# Marine Aquariums > Reef Aquariums >  My new toy maxspect razor

## lost

Sorry its been a bit late in coming been a bit busy , anyway my birthday present  (the light not the tank  ) at first I had it sitting on top of the hood but didn't like that so I tuned the hanging bolts upside own and found some bolts to lift it above the tank what do you think

----------


## Gary R

Looks brighter on the first picture or have you turned them down ?

Will your lid still go back on as well.

----------


## lost

> Looks brighter on the first picture or have you turned them down ?
> 
> Will your lid still go back on as well.

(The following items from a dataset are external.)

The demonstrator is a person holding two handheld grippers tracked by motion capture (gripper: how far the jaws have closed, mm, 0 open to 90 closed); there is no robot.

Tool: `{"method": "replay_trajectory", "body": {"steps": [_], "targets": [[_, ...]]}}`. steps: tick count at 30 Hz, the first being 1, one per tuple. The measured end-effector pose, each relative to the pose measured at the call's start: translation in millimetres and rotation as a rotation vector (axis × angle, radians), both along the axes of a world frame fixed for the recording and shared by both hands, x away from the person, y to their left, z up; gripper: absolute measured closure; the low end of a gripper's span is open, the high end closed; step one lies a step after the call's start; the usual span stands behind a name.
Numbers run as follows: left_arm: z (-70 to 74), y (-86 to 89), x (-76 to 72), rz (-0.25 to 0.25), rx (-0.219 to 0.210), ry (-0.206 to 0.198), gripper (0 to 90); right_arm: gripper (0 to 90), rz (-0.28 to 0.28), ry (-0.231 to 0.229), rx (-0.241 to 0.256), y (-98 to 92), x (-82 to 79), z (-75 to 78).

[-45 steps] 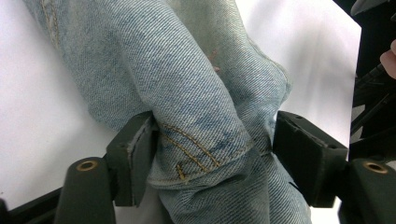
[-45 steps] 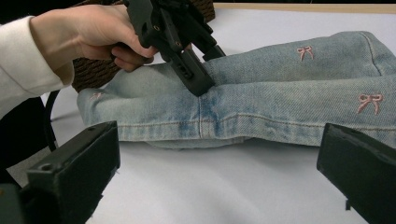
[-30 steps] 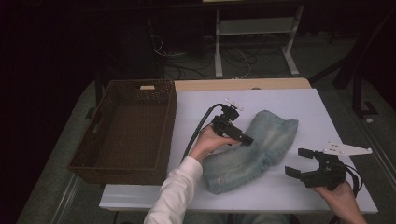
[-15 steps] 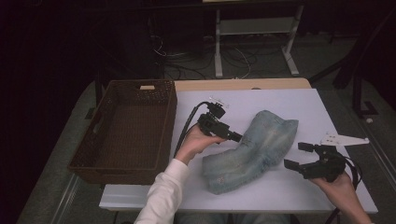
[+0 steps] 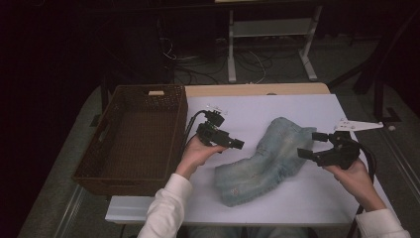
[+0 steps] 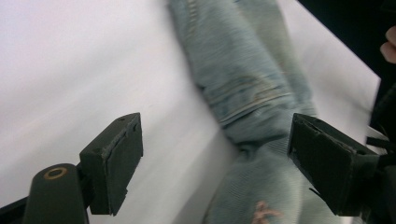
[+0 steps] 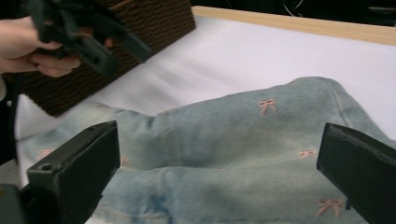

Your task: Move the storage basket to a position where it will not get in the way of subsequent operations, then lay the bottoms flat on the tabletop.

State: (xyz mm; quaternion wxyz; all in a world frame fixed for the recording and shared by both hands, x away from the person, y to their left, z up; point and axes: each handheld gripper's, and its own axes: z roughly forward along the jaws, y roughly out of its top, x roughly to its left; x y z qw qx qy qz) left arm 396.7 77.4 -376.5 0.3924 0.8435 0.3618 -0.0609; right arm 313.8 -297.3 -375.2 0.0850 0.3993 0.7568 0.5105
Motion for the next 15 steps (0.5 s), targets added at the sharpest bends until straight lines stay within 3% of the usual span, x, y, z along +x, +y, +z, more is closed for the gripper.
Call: {"method": "replay_trajectory", "body": {"steps": [3,11,15], "targets": [[-8.0,4.5,-0.2,0.025,0.015,0.001,17.9,0.0,-0.02,0.021,-0.004,-2.0,11.9,-7.1],[-17.1,8.0,-6.5,0.026,-0.014,0.001,17.9,0.0,-0.085,0.039,-0.002,-7.2,37.6,-21.6],[-18.9,8.8,-12.1,0.011,-0.006,0.008,18.4,0.0,-0.128,0.059,-0.001,-11.4,47.0,-28.9]]}}
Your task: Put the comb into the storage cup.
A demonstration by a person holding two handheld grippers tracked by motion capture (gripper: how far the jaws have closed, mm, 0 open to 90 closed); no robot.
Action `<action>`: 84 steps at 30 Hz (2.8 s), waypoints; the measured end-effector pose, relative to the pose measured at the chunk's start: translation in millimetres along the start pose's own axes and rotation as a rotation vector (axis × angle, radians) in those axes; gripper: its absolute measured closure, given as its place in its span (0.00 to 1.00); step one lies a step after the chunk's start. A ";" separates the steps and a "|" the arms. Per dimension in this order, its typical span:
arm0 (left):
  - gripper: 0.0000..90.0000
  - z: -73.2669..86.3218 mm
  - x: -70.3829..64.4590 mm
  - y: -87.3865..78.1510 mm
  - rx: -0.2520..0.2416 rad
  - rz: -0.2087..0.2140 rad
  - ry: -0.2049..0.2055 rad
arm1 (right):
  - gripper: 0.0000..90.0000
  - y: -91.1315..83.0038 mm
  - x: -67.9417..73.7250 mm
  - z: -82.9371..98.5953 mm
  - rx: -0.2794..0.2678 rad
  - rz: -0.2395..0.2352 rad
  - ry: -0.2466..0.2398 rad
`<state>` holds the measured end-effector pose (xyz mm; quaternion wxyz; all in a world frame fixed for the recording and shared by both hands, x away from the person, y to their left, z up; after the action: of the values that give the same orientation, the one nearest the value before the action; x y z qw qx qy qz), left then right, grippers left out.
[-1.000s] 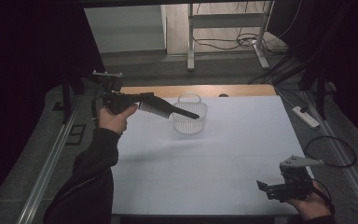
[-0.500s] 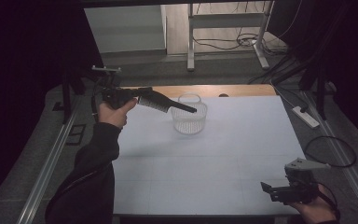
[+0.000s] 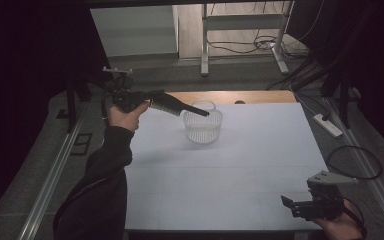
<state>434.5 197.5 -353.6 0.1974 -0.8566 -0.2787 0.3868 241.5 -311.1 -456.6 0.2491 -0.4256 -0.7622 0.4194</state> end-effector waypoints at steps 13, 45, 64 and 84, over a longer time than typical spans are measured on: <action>0.93 -6.9 8.8 25.5 0.023 -0.016 -0.027 | 0.00 -0.3 -0.3 0.3 -0.004 0.000 0.002; 0.93 -10.8 23.4 70.9 0.071 -0.057 -0.062 | 0.00 0.8 -0.2 0.2 0.009 -0.003 -0.004; 0.93 -9.7 27.4 86.0 0.083 -0.069 -0.072 | 0.00 0.8 -0.3 0.3 0.010 -0.009 -0.008; 0.93 -4.8 31.9 100.3 0.098 -0.067 -0.083 | 0.00 0.3 -1.0 0.6 0.008 -0.013 -0.006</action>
<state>488.2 140.0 -423.8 0.2405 -0.8192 -0.2959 0.4283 241.7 -312.2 -457.2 0.2515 -0.4182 -0.7640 0.4221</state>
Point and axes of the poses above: each handheld gripper's, and its own axes: y roughly forward along the jaws, z roughly out of its underside, x roughly to its left, the point moved 2 cm from there along y, roughly forward along the jaws, and after that the axes turned 12 degrees about x, right-handed, at the moved point
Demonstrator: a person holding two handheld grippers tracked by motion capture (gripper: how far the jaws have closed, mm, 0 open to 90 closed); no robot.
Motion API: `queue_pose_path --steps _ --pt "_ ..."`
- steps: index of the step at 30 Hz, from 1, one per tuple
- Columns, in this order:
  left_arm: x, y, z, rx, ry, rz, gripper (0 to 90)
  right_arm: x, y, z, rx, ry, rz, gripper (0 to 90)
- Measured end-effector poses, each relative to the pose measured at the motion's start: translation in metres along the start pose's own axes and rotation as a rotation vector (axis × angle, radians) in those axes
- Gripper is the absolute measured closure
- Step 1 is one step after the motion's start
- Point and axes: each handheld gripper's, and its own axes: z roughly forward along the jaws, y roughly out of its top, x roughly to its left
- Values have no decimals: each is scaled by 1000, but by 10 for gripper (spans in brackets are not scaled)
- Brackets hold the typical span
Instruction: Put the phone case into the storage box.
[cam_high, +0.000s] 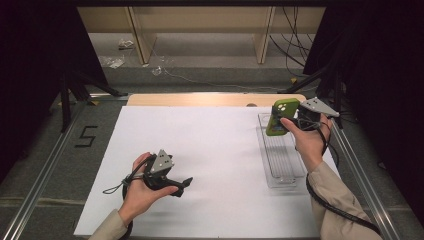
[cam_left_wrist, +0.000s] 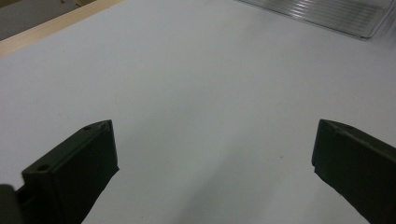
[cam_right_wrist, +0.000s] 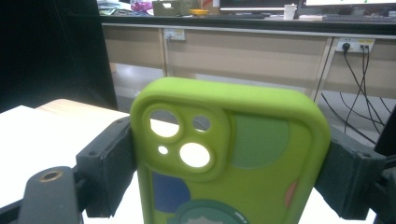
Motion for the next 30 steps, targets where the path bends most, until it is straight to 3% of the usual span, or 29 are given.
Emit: queue_pose_path --steps 30 --pt "0 1 1 -1 -8 2 0 3 -3 19 29 -10 -5 175"
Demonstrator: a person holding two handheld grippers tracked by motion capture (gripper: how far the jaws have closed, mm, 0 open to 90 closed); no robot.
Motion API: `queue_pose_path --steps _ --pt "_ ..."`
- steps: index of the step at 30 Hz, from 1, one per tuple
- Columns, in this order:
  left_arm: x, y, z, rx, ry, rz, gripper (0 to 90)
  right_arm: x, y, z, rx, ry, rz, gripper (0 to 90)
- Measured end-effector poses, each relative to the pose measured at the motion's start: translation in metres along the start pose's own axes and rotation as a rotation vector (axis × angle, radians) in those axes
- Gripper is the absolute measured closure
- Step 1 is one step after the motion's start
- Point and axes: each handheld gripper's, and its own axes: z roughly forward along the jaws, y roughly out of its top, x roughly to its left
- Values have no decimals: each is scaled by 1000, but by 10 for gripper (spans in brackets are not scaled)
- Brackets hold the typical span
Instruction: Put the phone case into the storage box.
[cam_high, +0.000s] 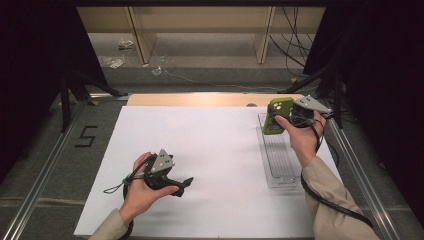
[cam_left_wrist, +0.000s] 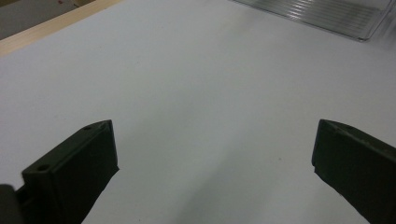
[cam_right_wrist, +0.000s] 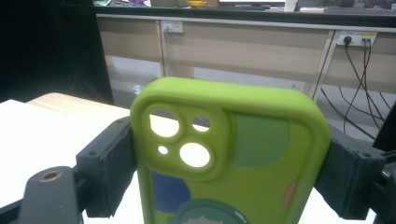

Tbh I can not remember it might have been I have been playing  :lol: 
No the light just hangs over the edge of the tank I wish I could have refitted the hood

----------


## Gary R

Is that the hood on the first picture with a open top ?

----------


## lost

I just removed the hinge part of the hood on the first part , I am going to see if I can remove the other part and just leave the frame

----------


## Gary R

Was going to say why not put a slot in each end of the hood so that the light fitting can slide in there about 2" up off the tank ?  it would hide the light fitting and you have the hood back.

----------

*lost* (23-06-2018)

----------


## lost

I am thinking of removing the whole of the top and leave the frame  I might be able to use the legs that came with it

----------

*Gary R* (27-06-2018)

----------


## lost

with a bit of brute force and ignorance  the back part came off it was only glued on

----------

*Gary R* (10-07-2018)

----------